“Many are called, but few are chosen.” Vanessa Allen Sutherland was not just called; she had what it took to be chosen.
While working as a senior counsel at Philip Morris/Altria in 2011, she got a call about an opportunity at the US Department of Transportation. “Working at a Fortune 15 multinational like Altria during acquisitions and restructuring made me a much better attorney, and I wouldn’t trade those years for anything, but the DOT offered a chance to work in a historic administration and to lead a legal department,” she explains.
She made the move to be named chief counsel for the DOT’s Pipeline and Hazardous Materials Safety Administration, which gave her top-secret clearance to oversee a new area of law: the safe transportation of hazardous materials throughout the country. “It was extremely important work,” she says. “And I liked interacting with and balancing the interests of so many different parties—i.e., Congress, government agencies, environmental and industry groups, public and private companies, unions, and the public.”
While at the agency, she addressed agency culture change and novel policy matters. She represented the United States before the UN International Civil Aviation Organization (ICAO) and was named a 2015 DOT Inspiring Leader for her leadership in helping establish standards for the international transportation of hazardous materials and for finding areas of consensus among varied, often opposing, viewpoints. Her stellar performance was recognized, and in 2015, President Obama nominated her to head up the US Chemical Safety and Hazard Investigation Board (CSB). After being confirmed by the Senate, she was named CSB chairman and CEO, where she oversaw a staff of 40 and an $11 million budget.
The CSB was experiencing a tumultuous time. The then chairman had just resigned amid claims of mismanagement, whistleblower retaliation, disenfranchisement of fellow board members, low morale, and possible violations of the Federal Records Act. So why did she want the job? “I love a challenge,” she laughs. “I also loved the Board’s safety mission and thought I could provide leadership, structure, and predictability, and create a culture that would be ethical and compliant.”

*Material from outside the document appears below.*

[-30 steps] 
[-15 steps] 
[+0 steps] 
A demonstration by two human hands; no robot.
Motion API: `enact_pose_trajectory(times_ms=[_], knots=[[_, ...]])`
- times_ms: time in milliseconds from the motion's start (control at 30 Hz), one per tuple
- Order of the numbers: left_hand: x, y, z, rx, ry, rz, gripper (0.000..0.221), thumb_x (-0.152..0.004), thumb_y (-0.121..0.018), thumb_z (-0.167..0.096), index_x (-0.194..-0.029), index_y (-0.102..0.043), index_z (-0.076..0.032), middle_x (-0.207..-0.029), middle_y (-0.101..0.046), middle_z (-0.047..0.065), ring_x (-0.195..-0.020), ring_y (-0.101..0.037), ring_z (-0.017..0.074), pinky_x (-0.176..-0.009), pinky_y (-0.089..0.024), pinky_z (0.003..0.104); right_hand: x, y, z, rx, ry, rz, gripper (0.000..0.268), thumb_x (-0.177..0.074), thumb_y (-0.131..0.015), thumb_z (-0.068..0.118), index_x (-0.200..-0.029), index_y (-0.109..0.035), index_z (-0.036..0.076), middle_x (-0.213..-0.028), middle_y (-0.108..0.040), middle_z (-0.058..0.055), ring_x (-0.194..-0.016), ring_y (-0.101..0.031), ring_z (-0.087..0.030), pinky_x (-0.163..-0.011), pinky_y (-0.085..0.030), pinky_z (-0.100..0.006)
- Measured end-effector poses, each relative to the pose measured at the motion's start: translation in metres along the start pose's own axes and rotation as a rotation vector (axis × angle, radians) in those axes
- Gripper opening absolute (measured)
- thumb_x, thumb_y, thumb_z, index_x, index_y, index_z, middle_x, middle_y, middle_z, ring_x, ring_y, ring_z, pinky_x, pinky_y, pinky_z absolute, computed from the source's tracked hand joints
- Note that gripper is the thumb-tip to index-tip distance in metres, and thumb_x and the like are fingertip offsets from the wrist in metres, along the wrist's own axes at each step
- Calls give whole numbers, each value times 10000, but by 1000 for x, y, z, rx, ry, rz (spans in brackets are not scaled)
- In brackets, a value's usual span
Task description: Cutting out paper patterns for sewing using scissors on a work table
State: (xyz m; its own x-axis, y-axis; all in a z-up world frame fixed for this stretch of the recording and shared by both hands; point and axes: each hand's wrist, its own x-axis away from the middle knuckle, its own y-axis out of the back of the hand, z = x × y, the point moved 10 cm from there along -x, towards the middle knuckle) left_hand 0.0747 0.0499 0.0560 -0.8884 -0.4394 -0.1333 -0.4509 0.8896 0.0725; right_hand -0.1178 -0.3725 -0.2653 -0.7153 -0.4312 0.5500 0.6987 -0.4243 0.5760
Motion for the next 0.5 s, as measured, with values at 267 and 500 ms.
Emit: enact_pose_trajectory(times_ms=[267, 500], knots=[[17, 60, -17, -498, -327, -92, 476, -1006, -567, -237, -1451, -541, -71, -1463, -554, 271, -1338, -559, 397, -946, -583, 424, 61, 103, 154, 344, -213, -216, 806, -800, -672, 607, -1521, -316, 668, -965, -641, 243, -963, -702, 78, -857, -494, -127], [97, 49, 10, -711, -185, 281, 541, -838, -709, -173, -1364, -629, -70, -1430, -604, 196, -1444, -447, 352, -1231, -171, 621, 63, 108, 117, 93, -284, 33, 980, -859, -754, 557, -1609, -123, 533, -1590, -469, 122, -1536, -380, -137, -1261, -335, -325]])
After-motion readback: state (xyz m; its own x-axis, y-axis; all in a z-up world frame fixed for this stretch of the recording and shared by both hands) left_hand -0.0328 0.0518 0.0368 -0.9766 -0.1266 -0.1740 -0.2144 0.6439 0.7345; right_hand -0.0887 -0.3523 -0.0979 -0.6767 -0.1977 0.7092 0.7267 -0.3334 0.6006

First, she spent time with each employee, letting them get to know her and vice versa, to build rapport and trust. “I told them I needed their help, that they had expertise we needed to accomplish our goals,” she says. “Then I identified the ‘sticky’ people, the ones that have positive outlooks, who others are likely to follow, and made sure they understood and agreed with our mission. Lastly, I focused on resolving backlogged investigations. I assigned people to project teams to help them rebuild relationships and enabled them to return to the high-impact work of chemical safety and accident prevention. This resulted in a renewed sense of purpose. As one employee told me, ‘Nothing builds morale like getting important work done.’” After her first year, a government survey named the CSB one of the top five most improved federal agencies.
Yet in March 2018, Allen Sutherland was told by the Office of Management and Budget that the administration had proposed to provide CSB funding only to the level needed to shut it down. “That was a disappointment and marked the second consecutive attempt to eliminate the agency,” she says. Despite the fact that she had two more years left in her five-year appointment, she resigned.
Her illustrious career and CSB achievements were well known, though, and she caught the attention of several headhunters. One called about an opportunity as vice president of law at Norfolk Southern. Reporting to John Scheib, the company’s executive vice president of law and administration, Allen Sutherland oversees legal matters affecting the company, including litigation and claims, labor and employment, real estate, corporate governance, insurance, and marketing and sales.
“The challenges vary daily,” she says. “We’re constantly working to improve our service, whether that means technology upgrades or enhancing our infrastructure.” One of the federal mandates they’ve been responding to is called Positive Train Control, designed to help rail companies ensure that trains operate within safe parameters. Norfolk Southern has installed the required equipment on 2,900 locomotives with onboard computers and trained more than 18,620 employees and their supervisors. The company is also using technology to improve the customer engagement experience.
As Allen Sutherland puts it, “We’re coming to see ourselves less as a railroad and more as a technology company that happens to run trains.”
On the list of new high-tech initiatives, automation could be one of the biggest game changers. “Just like driverless cars,” Allen Sutherland says, “there is excitement about automating commercial transportation systems, like trains. In fact, railroads, which run on separate fixed tracks, are the easiest use case for many automated technologies. When we assess the tremendous positive impact automation could have on the safety, reliability, and efficiency of rail service, it really drives home the importance of attracting bright minds with the skills and passion to help us get there.”
Allen Sutherland also notes that Norfolk Southern is furiously working to unlock the insight—and foresight—hidden within big data. “Data analytics enables a more nimble, resilient operation by allowing us to predict and correct issues before they happen,” she explains. “Collecting the data isn’t difficult, but having people who can analyze and translate it into actionable results requires highly trained individuals with an aptitude not only for data science but for railroad engineering as well. We need people who can see the trends and then operationalize them to proactively resolve problems—from locomotive battery failures to rail wear—before they impact service.”
Allen Sutherland explains, “This is all part of Norfolk Southern’s goal to ‘reimagine possible’—to constantly question the status quo and think creatively and critically about everything we do.” The same theme underpins the company’s new three-year strategic plan, which will include a focus on growth, productivity, and service.
Allen Sutherland has been challenging the status quo and pushing the boundaries of what others consider possible throughout her extraordinary career, starting with her education. In the late 1990s, she earned both a JD and MBA from American University, the latter with a focus on the relatively new fields of IT and e-commerce. She was an early recipient of the Certified Information Privacy Professional status in the early 2000s, as privacy and IT began to converge. The dual degrees served her well in her first in-house position, as corporate counsel at Digex—a subsidiary of MCI/WorldCom that was an early leader in corporate web hosting and outsourcing—and have enabled her to tackle progressively difficult and specialized areas of knowledge.
“I have my brother Sterling to thank,” she explains. “He holds computer science and electrical engineering degrees and recommended I include technology in my education, because it was a nascent, important field. Boy, was he right.”